Brief
Make an exact copy of the records, dropping all pictures.

(Stored items)
----

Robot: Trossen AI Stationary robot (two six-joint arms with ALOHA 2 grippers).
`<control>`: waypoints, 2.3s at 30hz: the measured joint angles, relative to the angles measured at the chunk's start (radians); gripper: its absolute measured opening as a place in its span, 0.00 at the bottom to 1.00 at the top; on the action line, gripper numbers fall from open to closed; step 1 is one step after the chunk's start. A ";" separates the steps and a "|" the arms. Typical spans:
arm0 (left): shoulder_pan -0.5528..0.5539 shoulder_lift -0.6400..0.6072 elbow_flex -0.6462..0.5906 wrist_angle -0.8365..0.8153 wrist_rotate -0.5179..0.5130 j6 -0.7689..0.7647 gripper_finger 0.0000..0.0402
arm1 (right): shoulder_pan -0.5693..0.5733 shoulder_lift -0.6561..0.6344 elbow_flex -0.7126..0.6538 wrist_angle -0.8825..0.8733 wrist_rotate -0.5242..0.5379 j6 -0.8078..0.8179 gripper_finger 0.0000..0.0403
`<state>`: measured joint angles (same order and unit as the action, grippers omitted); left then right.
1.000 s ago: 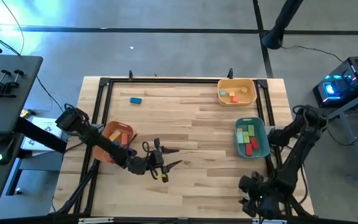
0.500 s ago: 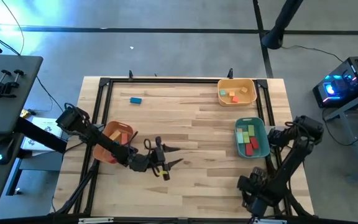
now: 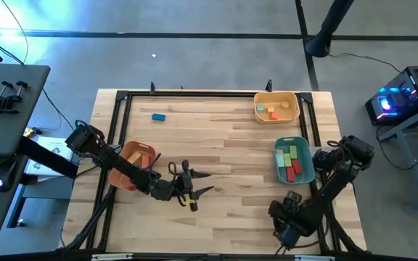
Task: Sort blocks by size
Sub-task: Put the light blue cube block into the yellow bin, then put the thin blue rectangular block into the green bin
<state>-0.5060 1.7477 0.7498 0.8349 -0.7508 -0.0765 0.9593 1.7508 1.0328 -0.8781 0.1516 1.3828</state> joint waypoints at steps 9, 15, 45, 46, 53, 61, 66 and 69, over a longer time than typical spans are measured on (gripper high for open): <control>0.000 0.000 0.000 -0.004 0.021 0.001 0.48 | -0.014 0.046 0.002 0.067 -0.089 -0.078 0.47; 0.002 0.000 0.000 -0.006 0.026 0.002 0.48 | -0.065 0.034 -0.001 0.143 -0.001 -0.133 0.32; 0.002 0.000 0.000 -0.021 0.035 -0.027 0.48 | -1.795 -0.161 0.000 0.082 0.156 -1.112 0.32; 0.002 0.000 0.000 -0.028 0.035 -0.031 0.48 | -1.804 -0.158 0.000 0.079 0.152 -1.119 0.34; 0.002 0.000 0.000 -0.031 0.035 -0.044 0.48 | -1.824 -0.162 0.000 0.056 0.166 -1.191 0.55; 0.001 0.000 0.000 -0.050 -0.034 -0.083 0.48 | -1.770 -0.302 0.000 0.025 0.264 -1.231 0.59; 0.025 -0.091 0.000 -0.304 -0.172 -0.239 0.48 | -1.599 -0.460 0.000 0.096 0.256 -1.250 0.59; 0.100 -0.206 0.000 -0.548 -0.121 -0.428 0.48 | -1.447 -0.521 0.000 0.189 0.252 -1.222 0.59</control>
<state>-0.4060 1.5421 0.7494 0.2871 -0.8714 -0.5048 -0.4879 1.2298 1.0328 -0.6894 0.4035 0.1611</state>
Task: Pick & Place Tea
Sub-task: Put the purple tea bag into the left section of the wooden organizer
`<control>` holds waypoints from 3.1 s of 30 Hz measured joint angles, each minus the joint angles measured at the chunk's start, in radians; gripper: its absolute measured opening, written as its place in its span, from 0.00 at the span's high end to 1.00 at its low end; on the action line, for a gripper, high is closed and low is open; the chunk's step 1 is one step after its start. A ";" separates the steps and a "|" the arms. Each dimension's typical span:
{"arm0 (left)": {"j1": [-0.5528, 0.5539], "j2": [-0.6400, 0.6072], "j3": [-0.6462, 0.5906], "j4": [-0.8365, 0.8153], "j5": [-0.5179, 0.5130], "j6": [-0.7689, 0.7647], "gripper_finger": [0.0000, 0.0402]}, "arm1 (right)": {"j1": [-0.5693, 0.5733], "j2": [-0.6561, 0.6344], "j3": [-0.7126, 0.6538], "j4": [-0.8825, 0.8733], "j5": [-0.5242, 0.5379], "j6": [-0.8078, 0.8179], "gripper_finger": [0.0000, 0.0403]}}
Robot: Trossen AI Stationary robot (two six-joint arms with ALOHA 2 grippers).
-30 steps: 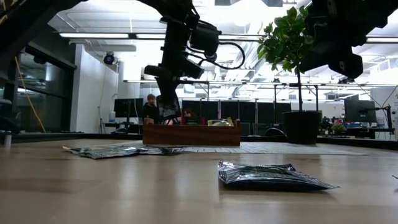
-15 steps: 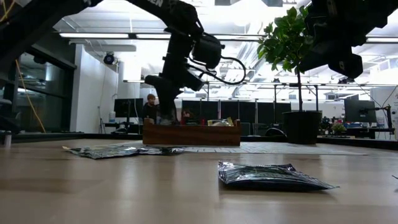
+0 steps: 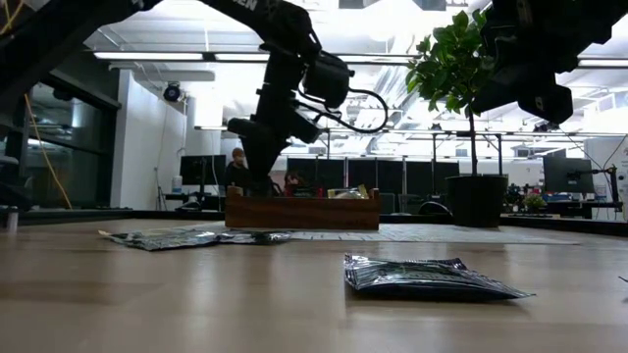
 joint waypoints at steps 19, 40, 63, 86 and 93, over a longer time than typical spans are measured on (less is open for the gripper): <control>-0.045 -0.081 0.280 0.009 0.268 -0.010 0.54 | 0.009 0.000 0.000 -0.003 -0.074 -0.051 1.00; -0.390 -0.104 0.041 0.367 0.435 -0.264 0.54 | 0.168 0.119 0.250 -0.363 -0.088 -0.094 1.00; -0.573 -0.102 -0.088 0.608 0.530 -0.259 0.54 | 0.566 0.802 0.654 -0.326 -0.162 0.393 1.00; -0.576 -0.102 -0.087 0.608 0.558 -0.233 0.54 | 0.509 0.948 0.671 -0.254 -0.281 0.846 1.00; -0.575 -0.102 -0.087 0.595 0.548 -0.222 0.54 | 0.496 0.948 0.666 -0.255 -0.281 0.843 1.00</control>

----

The completed task
Robot: Trossen AI Stationary robot (two six-joint arms with ALOHA 2 grippers).
`<control>`: waypoints, 2.3s at 30hz: the measured joint angles, relative to the angles measured at the chunk's start (radians); gripper: its absolute measured opening as a place in its span, 0.00 at the bottom to 1.00 at the top; on the action line, gripper numbers fall from open to closed; step 1 is one step after the chunk's start. A ";" separates the steps and a "|" the arms. Typical spans:
arm0 (left): shoulder_pan -0.5528..0.5539 shoulder_lift -0.6400..0.6072 elbow_flex -0.6462..0.5906 wrist_angle -0.8365..0.8153 wrist_rotate -0.5179..0.5130 j6 -0.7689..0.7647 gripper_finger 0.0000..0.0402
arm1 (right): shoulder_pan -0.5693..0.5733 shoulder_lift -0.6561..0.6344 elbow_flex -0.7126..0.6538 wrist_angle -0.8825..0.8733 wrist_rotate -0.5242..0.5379 j6 -0.8078..0.8179 gripper_finger 0.0000..0.0403
`<state>`: measured joint angles (same order and unit as the action, grippers omitted); left then right.
1.000 s ago: 
0.500 s ago: 
now: 
Task: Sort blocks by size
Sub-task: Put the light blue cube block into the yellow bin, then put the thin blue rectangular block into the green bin
<state>-0.5060 1.7477 0.7498 0.8349 -0.7508 -0.0765 0.9593 1.7508 1.0328 -0.8781 0.1516 1.3828</state> joint waypoints at steps 9, 15, 45, 46, 53, 61, 66 and 69, over a longer time than typical spans are measured on (gripper high for open): <control>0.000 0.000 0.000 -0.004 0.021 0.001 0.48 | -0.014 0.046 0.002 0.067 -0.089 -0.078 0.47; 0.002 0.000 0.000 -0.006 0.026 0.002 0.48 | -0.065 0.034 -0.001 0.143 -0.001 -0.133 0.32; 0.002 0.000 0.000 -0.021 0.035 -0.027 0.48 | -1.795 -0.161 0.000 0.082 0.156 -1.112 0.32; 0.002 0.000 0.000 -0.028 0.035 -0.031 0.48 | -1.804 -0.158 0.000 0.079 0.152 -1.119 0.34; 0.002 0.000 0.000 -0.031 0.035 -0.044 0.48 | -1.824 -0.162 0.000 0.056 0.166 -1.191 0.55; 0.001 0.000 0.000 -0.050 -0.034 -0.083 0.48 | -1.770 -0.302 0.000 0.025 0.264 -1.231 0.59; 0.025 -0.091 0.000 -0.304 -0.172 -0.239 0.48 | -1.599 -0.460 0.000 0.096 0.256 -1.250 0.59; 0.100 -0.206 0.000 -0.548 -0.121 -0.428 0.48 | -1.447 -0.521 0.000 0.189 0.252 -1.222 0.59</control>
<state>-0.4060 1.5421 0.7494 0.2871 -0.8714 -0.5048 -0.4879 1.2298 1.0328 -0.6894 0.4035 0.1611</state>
Task: Pick & Place Tea
Sub-task: Put the purple tea bag into the left section of the wooden organizer
`<control>` holds waypoints from 3.1 s of 30 Hz measured joint angles, each minus the joint angles measured at the chunk's start, in radians; gripper: its absolute measured opening, written as its place in its span, from 0.00 at the span's high end to 1.00 at its low end; on the action line, for a gripper, high is closed and low is open; the chunk's step 1 is one step after its start. A ";" separates the steps and a "|" the arms. Each dimension's typical span:
{"arm0 (left)": {"j1": [-0.5528, 0.5539], "j2": [-0.6400, 0.6072], "j3": [-0.6462, 0.5906], "j4": [-0.8365, 0.8153], "j5": [-0.5179, 0.5130], "j6": [-0.7689, 0.7647], "gripper_finger": [0.0000, 0.0402]}, "arm1 (right)": {"j1": [-0.5693, 0.5733], "j2": [-0.6561, 0.6344], "j3": [-0.7126, 0.6538], "j4": [-0.8825, 0.8733], "j5": [-0.5242, 0.5379], "j6": [-0.8078, 0.8179], "gripper_finger": [0.0000, 0.0403]}}
Robot: Trossen AI Stationary robot (two six-joint arms with ALOHA 2 grippers).
-30 steps: 
-15 steps: 
+0 steps: 
 joint waypoints at steps 19, 40, 63, 86 and 93, over a longer time than typical spans are measured on (less is open for the gripper): <control>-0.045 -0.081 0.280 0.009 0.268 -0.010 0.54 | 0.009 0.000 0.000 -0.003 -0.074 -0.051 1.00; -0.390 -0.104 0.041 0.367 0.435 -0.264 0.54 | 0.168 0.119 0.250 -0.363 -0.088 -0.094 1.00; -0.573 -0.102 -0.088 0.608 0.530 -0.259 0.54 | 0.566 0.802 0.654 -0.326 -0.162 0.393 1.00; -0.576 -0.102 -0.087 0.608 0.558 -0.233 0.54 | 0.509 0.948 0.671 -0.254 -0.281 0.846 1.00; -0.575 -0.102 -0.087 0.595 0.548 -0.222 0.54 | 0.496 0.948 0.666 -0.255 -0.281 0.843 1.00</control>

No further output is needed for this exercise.